··· EXTRACTED DATA

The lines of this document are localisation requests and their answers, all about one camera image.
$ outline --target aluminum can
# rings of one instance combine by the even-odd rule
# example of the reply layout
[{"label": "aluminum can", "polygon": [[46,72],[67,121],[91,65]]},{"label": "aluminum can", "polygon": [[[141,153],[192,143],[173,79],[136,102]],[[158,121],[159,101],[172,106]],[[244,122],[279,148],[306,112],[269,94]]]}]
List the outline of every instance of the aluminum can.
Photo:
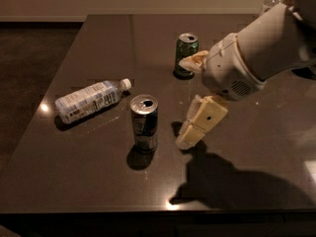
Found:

······

**PROBLEM:** Could the lines above be copied out exactly, with no image carried over?

**YOUR RESPONSE:**
The lines of this document are localisation requests and their answers, all about one camera image.
$ outline --target aluminum can
# rings of one instance combine by the even-odd rule
# example of the reply layout
[{"label": "aluminum can", "polygon": [[46,72],[67,121],[91,65]]},{"label": "aluminum can", "polygon": [[[141,153],[192,143],[173,79],[136,102]],[[158,121],[159,101],[172,106]],[[244,122],[279,148],[306,112],[269,94]]]}]
List the outline of every instance of the aluminum can.
Photo:
Found:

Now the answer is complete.